Lipid and Metabolic Outcomes
Resmetirom reduced LDL-C by 13.6%, non-HDL-C by 16.3%, and triglycerides by 22.7% at 52 weeks in the MAESTRO-NASH population. These lipid results are reported in the NEJM primary paper. Smoking attenuates lipid treatment effects through oxidative modification of LDL and reduced HDL function, meaning smokers on resmetirom may realize a smaller cardiovascular benefit than non-smokers.
Smoking Status at Baseline
The MAESTRO-NASH trial did not exclude smokers, and the published paper does not report a pre-specified subgroup analysis by smoking status. This absence of data means clinicians cannot point to a trial-proven efficacy reduction in smokers, only to the mechanistic rationale for concern. A post-hoc subgroup analysis by smoking status would be informative and has not been published as of mid-2025.
Alcohol and Resmetirom: The Co-Use Question
The secondary query about drinking on Rezdiffra warrants a dedicated section because alcohol is a far more direct hepatotoxic concern than nicotine for this patient population.
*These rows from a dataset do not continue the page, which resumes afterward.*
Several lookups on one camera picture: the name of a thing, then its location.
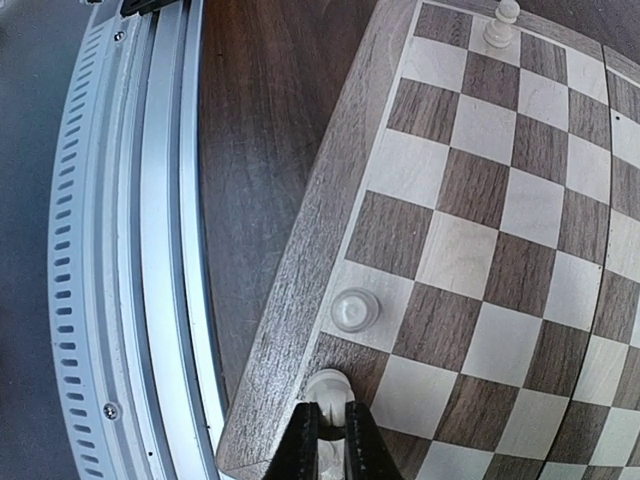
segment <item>metal frame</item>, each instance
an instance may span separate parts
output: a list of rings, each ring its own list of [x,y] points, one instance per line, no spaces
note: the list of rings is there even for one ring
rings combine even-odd
[[[203,0],[127,19],[117,2],[89,22],[54,166],[61,403],[83,479],[217,479],[225,405],[197,168]]]

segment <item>screw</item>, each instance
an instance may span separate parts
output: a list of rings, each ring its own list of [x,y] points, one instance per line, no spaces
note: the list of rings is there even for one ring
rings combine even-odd
[[[118,418],[118,409],[113,403],[107,403],[102,411],[104,412],[104,416],[109,420],[115,420]]]

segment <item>white pawn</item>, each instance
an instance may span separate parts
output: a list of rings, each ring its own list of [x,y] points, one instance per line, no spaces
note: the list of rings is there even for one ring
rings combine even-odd
[[[502,0],[496,8],[496,18],[484,29],[484,39],[496,48],[506,48],[513,38],[512,25],[520,14],[520,5],[515,0]]]

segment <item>gray floor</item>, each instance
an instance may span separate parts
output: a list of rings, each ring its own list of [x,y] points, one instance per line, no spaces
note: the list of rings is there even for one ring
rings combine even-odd
[[[0,9],[0,478],[78,478],[53,371],[49,189],[67,86],[91,8]]]

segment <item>white chess piece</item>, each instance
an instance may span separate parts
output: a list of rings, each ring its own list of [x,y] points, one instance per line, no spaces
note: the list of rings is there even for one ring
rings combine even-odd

Alcohol as a Direct MASH Accelerant
MASH diagnosis requires the absence of significant alcohol consumption by definition (greater than 21 drinks per week in men or greater than 14 in women historically triggers reclassification). Even moderate alcohol use can worsen hepatic steatosis, inflammation, and fibrosis through multiple overlapping pathways, including mitochondrial toxicity, gut permeability changes, and acetaldehyde-mediated hepatocyte injury. A review in Hepatology Communications explores the overlap between alcoholic and metabolic liver disease, available via PubMed.
What the Resmetirom Label Says About Alcohol
The FDA-approved prescribing information for resmetirom does not list alcohol as a pharmacokinetic drug interaction. Alcohol does not inhibit CYP2C8 at physiologic blood alcohol concentrations in a clinically meaningful way. However, the label's clinical context section and the broader hepatology guidelines recommend that patients with MASH minimize or eliminate alcohol consumption entirely. The FDA label is accessible at accessdata.fda.gov.
Practical Guidance for Patients
Patients starting resmetirom should be counseled that alcohol consumption is not a direct pharmacokinetic interaction risk but does undermine the clinical rationale for the prescription. The Endocrine Society's 2023 clinical practice guidelines on metabolic liver disease recommend alcohol abstinence or near-abstinence in patients with MASH. Those guidelines are available through the Endocrine Society's journal platform.
Known Clinically Significant Drug Interactions With Resmetirom
This section provides context for how the nicotine non-interaction compares against substances that do interact with resmetirom. Prescribers should review the full label for all patients starting therapy.
Strong CYP2C8 Inhibitors
Gemfibrozil is the highest-concern inhibitor. Co-administration increases resmetirom AUC by approximately 2.3-fold. The FDA label states that concomitant use of strong CYP2C8 inhibitors should be avoided. The clinical pharmacology data are in the FDA label at accessdata.fda.gov.
OATP1B1/1B3 Inhibitors
Single-dose rifampin (an OATP inhibitor at single dose) increased resmetirom AUC by approximately 3.3-fold in drug interaction studies. Chronic rifampin (a CYP inducer) has the opposite effect, reducing exposure. Cyclosporine, another OATP inhibitor, is expected to increase resmetirom levels and should be used with caution.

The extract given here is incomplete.